A bigger number of Haitians are now involved in the rebuilding of the country, which adds to the goal of grass root level action that was missing in the relief work during earlier years.

Although the UN and other big worldwide organizations are still in the most influential position in Haiti (and probably will be for some time), smaller agents have arisen as well. Partnership with Haitians is a key element in a successful recovery and local led projects are not as likely to suffer from bureaucracy bred issues with funds for example. A bigger number of Haitians are now involved in the rebuilding of the country, which adds to the goal of grass root level action that was missing in the relief work during earlier years. Some have found an entrepreneurial spirit and started a business relying on the local resources and labor force.
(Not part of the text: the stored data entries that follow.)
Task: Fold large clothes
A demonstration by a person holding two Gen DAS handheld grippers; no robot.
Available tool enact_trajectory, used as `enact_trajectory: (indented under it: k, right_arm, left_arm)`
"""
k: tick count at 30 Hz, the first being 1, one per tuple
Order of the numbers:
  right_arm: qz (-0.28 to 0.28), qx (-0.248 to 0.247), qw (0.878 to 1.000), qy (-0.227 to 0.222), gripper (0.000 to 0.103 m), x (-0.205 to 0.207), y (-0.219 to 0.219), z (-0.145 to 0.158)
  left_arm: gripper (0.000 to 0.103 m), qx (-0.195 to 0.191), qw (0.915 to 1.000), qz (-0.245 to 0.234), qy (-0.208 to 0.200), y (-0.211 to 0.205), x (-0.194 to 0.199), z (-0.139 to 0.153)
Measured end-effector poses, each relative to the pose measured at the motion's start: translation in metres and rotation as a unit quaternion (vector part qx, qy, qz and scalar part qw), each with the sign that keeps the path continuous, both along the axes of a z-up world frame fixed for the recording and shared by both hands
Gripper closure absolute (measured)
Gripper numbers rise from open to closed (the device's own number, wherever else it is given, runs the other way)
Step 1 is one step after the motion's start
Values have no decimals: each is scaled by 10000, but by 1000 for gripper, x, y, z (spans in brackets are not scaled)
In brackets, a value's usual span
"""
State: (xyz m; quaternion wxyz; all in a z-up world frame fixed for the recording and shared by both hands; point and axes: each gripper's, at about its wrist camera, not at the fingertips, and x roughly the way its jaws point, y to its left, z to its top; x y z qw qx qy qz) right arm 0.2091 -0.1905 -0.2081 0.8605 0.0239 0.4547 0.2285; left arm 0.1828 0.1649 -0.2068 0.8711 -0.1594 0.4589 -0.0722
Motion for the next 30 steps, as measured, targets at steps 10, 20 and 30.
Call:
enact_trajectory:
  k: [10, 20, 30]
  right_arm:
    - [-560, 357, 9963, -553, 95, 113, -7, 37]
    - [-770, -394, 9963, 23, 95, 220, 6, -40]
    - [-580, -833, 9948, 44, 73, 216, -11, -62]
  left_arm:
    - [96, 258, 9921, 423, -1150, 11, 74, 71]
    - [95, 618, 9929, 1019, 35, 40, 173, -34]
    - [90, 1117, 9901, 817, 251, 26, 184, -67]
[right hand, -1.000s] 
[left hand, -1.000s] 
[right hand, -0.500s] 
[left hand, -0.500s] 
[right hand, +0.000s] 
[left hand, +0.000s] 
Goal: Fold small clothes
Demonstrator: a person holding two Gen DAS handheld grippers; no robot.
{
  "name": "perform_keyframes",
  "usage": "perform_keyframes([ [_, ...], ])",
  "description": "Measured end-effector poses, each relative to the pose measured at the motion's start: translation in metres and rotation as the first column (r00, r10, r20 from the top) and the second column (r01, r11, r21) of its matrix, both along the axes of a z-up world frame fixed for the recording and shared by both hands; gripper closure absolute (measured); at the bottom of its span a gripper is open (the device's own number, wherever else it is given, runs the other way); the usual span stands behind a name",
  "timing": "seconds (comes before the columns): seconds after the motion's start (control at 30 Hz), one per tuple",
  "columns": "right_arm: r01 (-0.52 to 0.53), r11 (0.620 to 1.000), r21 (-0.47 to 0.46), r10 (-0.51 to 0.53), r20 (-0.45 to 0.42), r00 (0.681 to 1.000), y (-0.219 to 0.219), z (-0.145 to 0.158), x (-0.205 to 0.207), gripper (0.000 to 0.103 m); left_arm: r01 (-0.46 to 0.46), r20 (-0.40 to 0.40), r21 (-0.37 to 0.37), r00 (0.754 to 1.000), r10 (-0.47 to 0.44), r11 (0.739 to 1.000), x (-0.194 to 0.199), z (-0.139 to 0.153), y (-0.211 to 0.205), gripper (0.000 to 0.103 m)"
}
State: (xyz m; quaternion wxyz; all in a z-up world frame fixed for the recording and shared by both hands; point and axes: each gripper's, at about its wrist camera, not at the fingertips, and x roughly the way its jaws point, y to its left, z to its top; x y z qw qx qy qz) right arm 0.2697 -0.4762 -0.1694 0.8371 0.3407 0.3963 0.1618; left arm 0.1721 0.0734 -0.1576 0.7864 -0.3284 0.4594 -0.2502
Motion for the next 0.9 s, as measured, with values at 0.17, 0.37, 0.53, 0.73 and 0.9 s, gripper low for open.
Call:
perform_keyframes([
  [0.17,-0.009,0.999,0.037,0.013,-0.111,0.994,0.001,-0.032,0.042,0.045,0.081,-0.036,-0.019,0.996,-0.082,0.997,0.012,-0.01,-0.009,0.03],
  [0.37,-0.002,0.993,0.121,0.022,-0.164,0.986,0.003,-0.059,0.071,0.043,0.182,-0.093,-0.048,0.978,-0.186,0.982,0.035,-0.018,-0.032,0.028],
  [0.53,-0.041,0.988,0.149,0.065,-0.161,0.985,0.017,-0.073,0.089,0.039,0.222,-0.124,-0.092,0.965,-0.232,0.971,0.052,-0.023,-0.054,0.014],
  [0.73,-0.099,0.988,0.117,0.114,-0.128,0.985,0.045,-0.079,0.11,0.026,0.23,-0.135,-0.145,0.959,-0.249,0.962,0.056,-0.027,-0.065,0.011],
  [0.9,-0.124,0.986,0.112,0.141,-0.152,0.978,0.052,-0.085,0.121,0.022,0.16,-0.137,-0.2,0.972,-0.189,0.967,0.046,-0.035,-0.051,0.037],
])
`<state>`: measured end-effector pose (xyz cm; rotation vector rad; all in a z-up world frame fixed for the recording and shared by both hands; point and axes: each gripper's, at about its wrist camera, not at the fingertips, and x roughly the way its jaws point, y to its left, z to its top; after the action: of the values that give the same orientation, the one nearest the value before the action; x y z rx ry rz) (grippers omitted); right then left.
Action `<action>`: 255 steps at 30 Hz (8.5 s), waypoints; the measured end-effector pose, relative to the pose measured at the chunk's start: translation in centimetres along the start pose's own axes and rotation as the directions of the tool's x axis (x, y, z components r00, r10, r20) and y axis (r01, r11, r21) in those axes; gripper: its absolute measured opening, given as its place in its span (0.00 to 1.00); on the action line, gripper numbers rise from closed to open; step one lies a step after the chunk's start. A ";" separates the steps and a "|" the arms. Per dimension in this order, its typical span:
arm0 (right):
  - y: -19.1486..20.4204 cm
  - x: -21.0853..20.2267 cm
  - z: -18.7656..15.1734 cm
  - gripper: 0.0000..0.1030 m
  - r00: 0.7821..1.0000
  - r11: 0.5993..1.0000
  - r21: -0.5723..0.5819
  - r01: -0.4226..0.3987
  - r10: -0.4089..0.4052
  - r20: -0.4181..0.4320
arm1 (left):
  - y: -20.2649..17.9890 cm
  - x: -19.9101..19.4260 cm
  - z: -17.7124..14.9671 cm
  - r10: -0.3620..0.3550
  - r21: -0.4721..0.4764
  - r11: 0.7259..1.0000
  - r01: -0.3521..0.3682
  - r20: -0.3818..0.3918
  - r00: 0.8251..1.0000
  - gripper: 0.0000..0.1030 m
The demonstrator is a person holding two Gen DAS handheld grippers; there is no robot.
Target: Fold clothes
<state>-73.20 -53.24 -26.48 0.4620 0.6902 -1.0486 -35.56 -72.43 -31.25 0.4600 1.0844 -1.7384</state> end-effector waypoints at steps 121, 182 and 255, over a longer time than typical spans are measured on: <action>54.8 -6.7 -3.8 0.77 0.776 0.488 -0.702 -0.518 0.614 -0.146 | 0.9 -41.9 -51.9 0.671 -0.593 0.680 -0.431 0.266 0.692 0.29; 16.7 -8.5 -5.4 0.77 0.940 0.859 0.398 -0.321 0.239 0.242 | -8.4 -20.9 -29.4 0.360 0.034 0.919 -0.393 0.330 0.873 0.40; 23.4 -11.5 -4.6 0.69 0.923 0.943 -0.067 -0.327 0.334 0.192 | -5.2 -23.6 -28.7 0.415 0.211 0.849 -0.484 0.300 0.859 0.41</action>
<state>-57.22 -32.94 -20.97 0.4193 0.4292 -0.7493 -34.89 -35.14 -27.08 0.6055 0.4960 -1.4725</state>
Some take part in the work of small aid organizations that work on community or individual levels. This kind of involvement is a huge leap forward in terms of recovery.

       Haiti was a somewhat broken country even before the earthquake, suffering from problems like corrupted government, enduring poverty, natural disasters and poor education. The earthquake made it even worse on the international level as most of the news about Haiti are full of negativity and portray the country as a bundle of problems. The Haitian people rarely get a voice of their own. One can only hope that they will be heard and that past mistakes are now a new learning ground for future progress.